I’m an R user, as this website should attest to, and I wanted an R solution. Unfortunately, the data was so large it was a very slow process. In fact, once I finally figured out the problems I had with R–these included the fact “#” was in my data and I needed to indicate the parameter in read.fwf to ignore it, among other things, like specifying appropriate data types as some numeric categorical fields did have alphabetic codes in it–the process took about 10 minutes to get the data into the R environment (or a few seconds more to save as Rdata). This was unacceptable. Enter Python.

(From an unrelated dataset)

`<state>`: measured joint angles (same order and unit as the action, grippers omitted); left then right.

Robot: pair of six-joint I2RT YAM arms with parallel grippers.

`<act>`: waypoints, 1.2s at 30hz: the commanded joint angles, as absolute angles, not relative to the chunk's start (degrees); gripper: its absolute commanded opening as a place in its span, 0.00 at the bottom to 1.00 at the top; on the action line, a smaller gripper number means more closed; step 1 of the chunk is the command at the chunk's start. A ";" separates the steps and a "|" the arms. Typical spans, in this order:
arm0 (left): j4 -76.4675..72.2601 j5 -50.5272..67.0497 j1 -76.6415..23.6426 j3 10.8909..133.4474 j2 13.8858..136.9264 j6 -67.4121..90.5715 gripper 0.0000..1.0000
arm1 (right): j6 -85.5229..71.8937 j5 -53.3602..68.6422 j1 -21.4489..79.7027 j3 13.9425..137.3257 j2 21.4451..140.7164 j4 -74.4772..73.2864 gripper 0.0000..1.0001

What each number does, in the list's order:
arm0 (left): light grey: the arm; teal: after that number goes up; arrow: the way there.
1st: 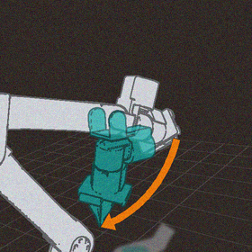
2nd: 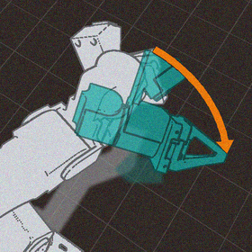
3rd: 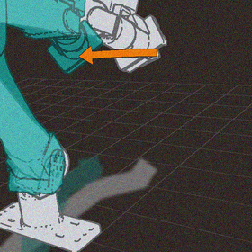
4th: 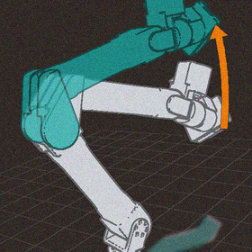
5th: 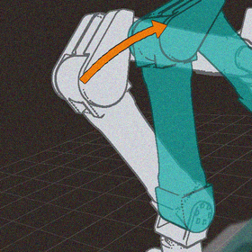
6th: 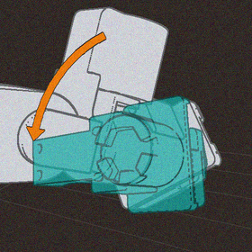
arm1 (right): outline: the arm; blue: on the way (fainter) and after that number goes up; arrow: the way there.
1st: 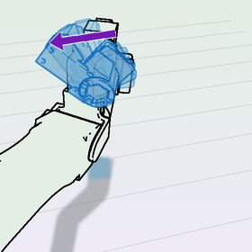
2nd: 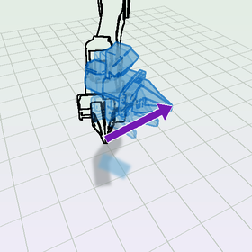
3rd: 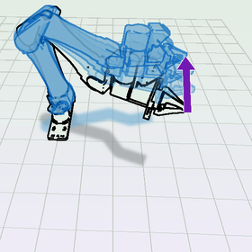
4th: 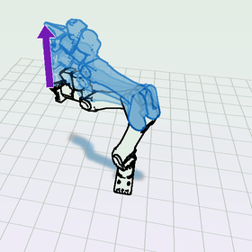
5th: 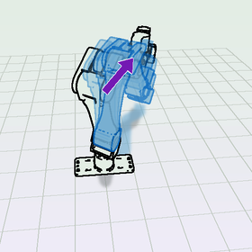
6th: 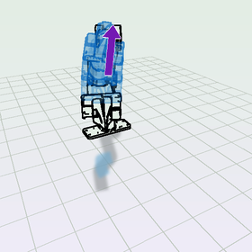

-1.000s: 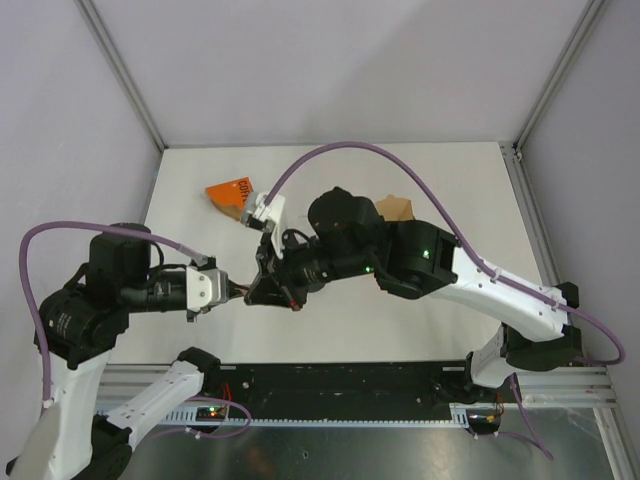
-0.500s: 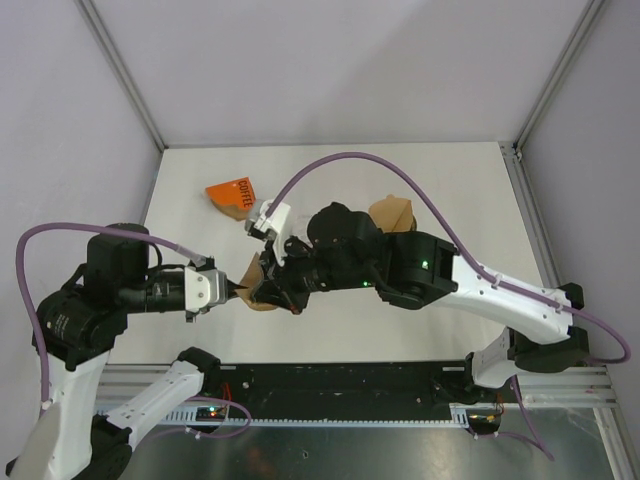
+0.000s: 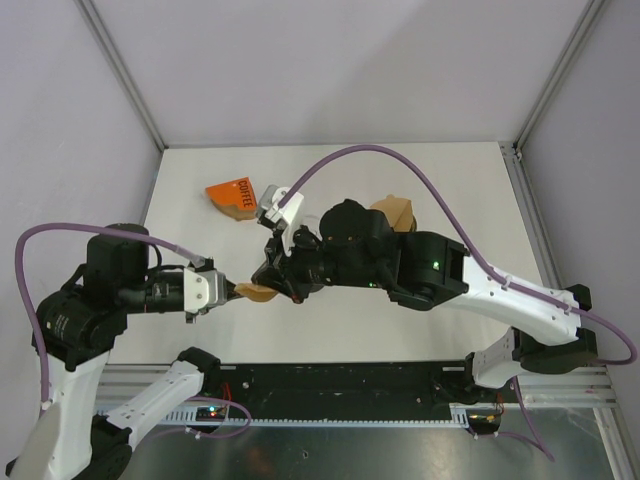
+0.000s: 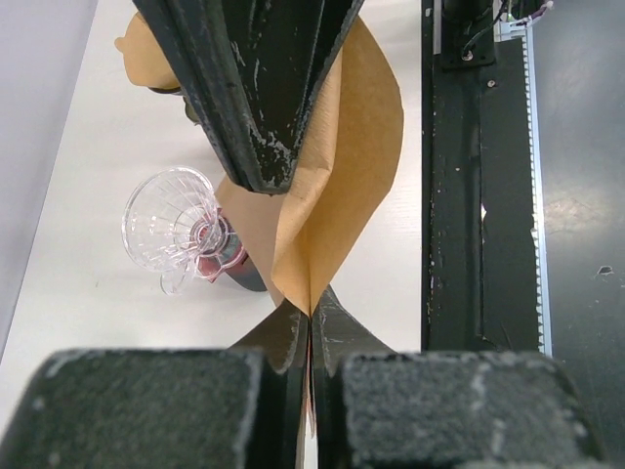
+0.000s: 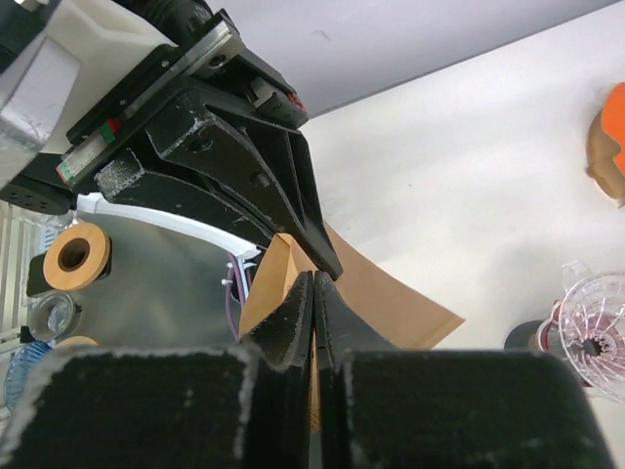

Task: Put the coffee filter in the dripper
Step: Place the coffee filter in the coffee dripper.

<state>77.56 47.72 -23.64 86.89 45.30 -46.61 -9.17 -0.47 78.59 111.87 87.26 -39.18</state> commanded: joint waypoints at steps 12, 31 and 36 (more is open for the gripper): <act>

The Python script below did two things I particularly enjoyed. First of all, my fixed-width file is plain ASCII text of nearly 100 MB. I can store this in a compressed ZIP archive to save space and group together other data of the same type. My Python script accesses these ZIP archives, as well as takes in the location to a space-delimited text file that a string of width values for each field of the data. This converts the fixed-width data to a tab-delimited file for easy (read.delim) import into R or other software. The whole process took me just under 2 minutes. Future awk scripts I’ll demonstrate cut that time down slightly more, and are far more simple than this script. Stay tuned.

import zipfile

f = open("widths file location", "r")
widths = f.readline()
widths = widths.split()
widths = [int(x) for x in widths]
f.close()

zf = zipfile.ZipFile("archive file location", "r")
rf = zf.open("dataset name in zf")
wf = open("output file location", "w")
zf.close()

for rline in rf:
  wline = ""
  a = 0
  for k in widths:
    b = a + k
    wline = wline + rline[a:b] + "\t"
    a = b
  wline = wline[:-1] + "\n"
  wf.write(wline)

rf.close()
wf.close()

The only thing required here is to change the “… file location” to where you have the files stored. A more robust version of this script should take in parameters from the user, either graphically or at the command-line, to specify those file locations. It would also be wise to provide options for the delimiter. In this case, the “\t” on line 19 (including blank lines) specifies this as tab-delimited. I prefer tabs because they’re often not included in data cells. If you do a comma-delimited file, the data value might include a comma that can throw off future importing (annoying!!). Nevertheless, this should be parameterized. I may update this in the future or create a list of “blogged about code snippets” for my projects page.